== Segment start ==

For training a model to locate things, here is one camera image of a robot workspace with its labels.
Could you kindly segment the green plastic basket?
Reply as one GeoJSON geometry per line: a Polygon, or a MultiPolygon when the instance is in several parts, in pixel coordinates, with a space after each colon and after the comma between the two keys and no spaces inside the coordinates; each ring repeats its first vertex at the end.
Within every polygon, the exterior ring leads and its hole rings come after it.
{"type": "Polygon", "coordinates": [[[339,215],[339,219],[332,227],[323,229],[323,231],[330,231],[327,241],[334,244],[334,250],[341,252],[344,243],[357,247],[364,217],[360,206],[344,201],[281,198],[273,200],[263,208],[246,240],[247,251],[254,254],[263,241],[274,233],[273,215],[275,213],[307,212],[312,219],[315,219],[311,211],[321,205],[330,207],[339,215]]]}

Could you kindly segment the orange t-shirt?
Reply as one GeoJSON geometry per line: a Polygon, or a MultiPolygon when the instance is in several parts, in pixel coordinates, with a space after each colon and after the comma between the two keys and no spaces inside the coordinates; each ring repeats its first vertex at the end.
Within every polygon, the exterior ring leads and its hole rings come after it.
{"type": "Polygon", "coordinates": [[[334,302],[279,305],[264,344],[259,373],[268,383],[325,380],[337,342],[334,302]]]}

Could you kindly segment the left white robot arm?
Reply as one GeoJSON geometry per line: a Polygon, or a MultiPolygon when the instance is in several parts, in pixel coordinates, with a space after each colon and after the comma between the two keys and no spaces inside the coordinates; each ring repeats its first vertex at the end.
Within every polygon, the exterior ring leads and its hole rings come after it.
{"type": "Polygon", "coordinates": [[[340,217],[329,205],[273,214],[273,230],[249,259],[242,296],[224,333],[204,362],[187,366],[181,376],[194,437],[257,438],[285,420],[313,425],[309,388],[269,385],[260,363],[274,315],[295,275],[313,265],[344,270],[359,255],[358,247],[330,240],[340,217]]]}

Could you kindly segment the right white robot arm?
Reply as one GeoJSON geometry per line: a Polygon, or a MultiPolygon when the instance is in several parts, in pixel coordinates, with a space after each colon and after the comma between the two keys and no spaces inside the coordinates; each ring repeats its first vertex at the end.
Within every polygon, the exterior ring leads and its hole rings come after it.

== Segment end ==

The expected answer is a copy of each line above containing "white".

▶ SOLUTION TO THIS PROBLEM:
Could you kindly segment the left white robot arm?
Could you kindly segment the right white robot arm?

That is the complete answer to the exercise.